Slow Food | 15 Apr 10

The Slow Food Foundation for Biodiversity has joined forces with a coalition of organizations to protest against the recent increase in land grabbing - transferring rights over agricultural land in developing countries to foreign investors, and to denounce its support by the World Bank (WB). The group, which includes Via Campesia, FIAN, Land Research Action Network and GRAIN, argues that land grabbing poses a serious threat to the food sovereignty and rights of local peoples and rural communities.

The organizations are concerned about the recent intensification of land grabbing in many countries, as state and private investors are leasing or buying up tens of millions of hectares of farmlands in Asia, Africa and Latin America for food and fuel production, and wealthy governments are leasing land for long periods of time to secure agricultural production capacity and future food supply for their countries.

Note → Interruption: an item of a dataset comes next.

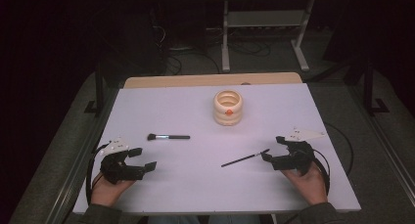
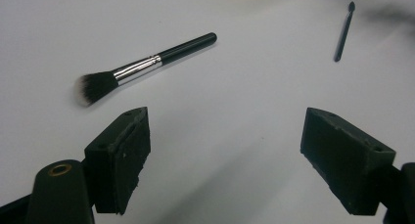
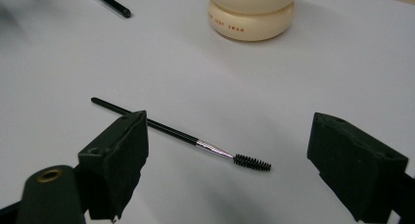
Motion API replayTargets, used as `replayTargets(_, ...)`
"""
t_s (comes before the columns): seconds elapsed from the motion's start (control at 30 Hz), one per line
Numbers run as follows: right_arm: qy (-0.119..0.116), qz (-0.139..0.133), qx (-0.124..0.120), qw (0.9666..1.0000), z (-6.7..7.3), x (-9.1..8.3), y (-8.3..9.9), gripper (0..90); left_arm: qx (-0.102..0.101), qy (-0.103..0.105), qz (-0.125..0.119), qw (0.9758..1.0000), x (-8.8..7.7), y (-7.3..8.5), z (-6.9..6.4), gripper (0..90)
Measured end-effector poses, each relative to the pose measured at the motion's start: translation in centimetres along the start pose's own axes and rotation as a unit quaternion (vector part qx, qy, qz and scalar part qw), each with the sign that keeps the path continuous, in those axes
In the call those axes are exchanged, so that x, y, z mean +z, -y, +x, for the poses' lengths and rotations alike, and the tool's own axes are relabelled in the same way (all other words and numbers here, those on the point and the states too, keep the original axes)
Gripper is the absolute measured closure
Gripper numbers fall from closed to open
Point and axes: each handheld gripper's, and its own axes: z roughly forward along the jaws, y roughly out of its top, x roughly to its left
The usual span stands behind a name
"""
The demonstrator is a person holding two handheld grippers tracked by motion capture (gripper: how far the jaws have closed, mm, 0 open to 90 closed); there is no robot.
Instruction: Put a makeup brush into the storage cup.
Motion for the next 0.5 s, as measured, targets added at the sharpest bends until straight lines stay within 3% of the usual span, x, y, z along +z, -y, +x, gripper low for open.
replayTargets(0.5, -0.007, 0.002, -0.005, 1.0, 0.2, 0.12, -0.2, 14.2, 0.01, -0.001, -0.001, 0.9999, -0.01, -0.09, -0.2, 18.8)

Agricultural lands and forests are being diverted away from smallhold producers, fishers and pastoralists to commercial purposes, and leading to displacement, hunger and poverty.

In response to this new wave of land grabbing, the WB, supported by the FAO, is promoting a set of seven principles to guide such investments and reduce the risks of social backlash, which include respecting the environment and the rights and livelihoods of local communities. The principles have been heavily criticized for attempting to create the illusion that land grabbing can proceed without disastrous consequences to peoples, communities, eco-systems and the climate.

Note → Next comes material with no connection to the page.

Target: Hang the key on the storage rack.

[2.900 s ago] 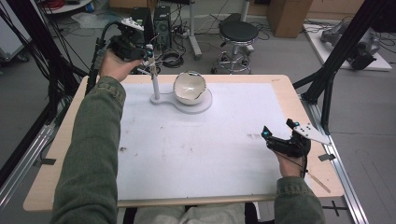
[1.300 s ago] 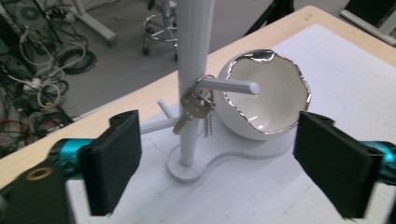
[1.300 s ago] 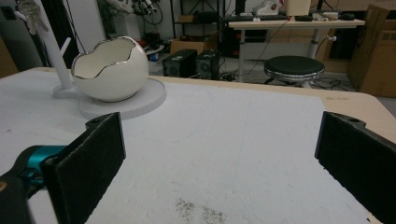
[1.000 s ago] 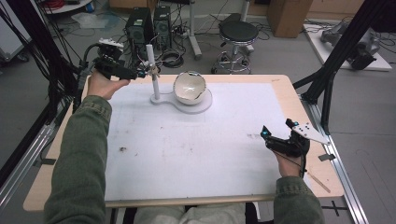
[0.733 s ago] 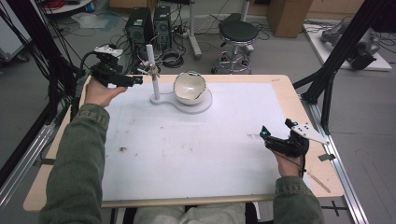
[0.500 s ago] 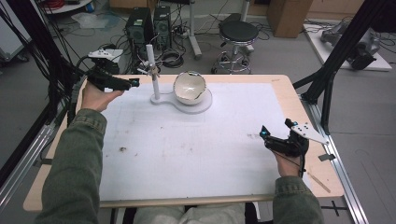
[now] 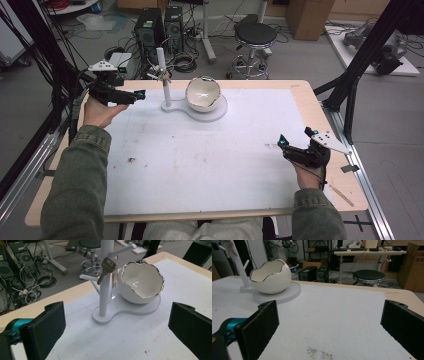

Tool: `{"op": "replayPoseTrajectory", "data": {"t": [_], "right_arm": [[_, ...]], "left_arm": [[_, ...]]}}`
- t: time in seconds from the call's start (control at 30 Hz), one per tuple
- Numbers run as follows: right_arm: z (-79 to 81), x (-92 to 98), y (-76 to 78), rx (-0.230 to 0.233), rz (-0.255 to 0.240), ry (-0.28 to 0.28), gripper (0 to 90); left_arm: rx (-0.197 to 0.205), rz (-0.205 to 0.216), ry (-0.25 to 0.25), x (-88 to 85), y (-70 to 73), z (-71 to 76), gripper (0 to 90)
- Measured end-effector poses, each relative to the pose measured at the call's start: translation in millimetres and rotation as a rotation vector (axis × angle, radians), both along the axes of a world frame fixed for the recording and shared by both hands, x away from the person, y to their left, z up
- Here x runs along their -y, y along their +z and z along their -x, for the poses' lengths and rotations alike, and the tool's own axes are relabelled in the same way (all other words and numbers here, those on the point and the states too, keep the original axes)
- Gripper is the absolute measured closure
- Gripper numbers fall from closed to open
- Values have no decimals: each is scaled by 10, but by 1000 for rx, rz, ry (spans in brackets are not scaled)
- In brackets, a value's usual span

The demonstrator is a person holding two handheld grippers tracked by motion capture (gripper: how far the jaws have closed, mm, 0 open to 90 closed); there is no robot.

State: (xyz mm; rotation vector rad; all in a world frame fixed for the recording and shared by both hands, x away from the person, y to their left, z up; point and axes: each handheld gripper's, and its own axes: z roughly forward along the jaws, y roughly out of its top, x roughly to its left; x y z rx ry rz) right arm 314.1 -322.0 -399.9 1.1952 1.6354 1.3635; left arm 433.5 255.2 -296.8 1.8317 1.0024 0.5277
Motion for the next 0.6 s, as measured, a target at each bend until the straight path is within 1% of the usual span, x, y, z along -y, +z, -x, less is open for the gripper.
{"op": "replayPoseTrajectory", "data": {"t": [0.1, 0.23, 0.33, 0.4, 0.47, 0.5, 0.6], "right_arm": [[-3, 1, -1, 3, 2, -1, 7], [-5, -5, 0, 4, 1, 2, 7], [-3, -6, 1, 4, 1, 1, 7], [-3, -3, 1, 3, 0, 1, 7], [-2, -2, 1, 3, -2, 0, 7], [-2, -1, 1, 3, -1, 0, 7], [-2, -2, 1, 2, -2, 0, 7]], "left_arm": [[13, 17, -8, 22, -14, 45, 16], [23, 1, -20, 53, -16, 91, 16], [37, 1, -26, 70, -3, 145, 16], [47, 1, -23, 64, -9, 177, 16], [50, 12, -17, 49, -29, 209, 16], [50, 10, -16, 37, -35, 222, 16], [57, 27, -1, -5, -70, 277, 16]]}}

“These principles will not accomplish their ostensible objectives. They are rather a move to try to legitimize land grabbing,” the group stated. “Facilitating the long-term corporate takeover of rural people's farmlands is completely unacceptable no matter which guidelines are followed. With the current farmland grab, corporate driven globalization has reached a new phase that will undermine peoples’ self-determination, food sovereignty and survival as never before... Land grabbing denies land for local communities, destroys livelihoods... and will accelerate eco-system destruction and the climate crisis because of the type of monoculture-oriented, industrial agricultural production that many of these acquired lands will be used for.”

The group, along with farmer's and indigenous peoples organizations, social movements and civil society groups assert that land should be kept in the hands of local communities, smallhold farming, fishing and pastoralism should be supported, and efforts should promote community-oriented food and farming systems hinged on local people's control over land, water and biodiversity.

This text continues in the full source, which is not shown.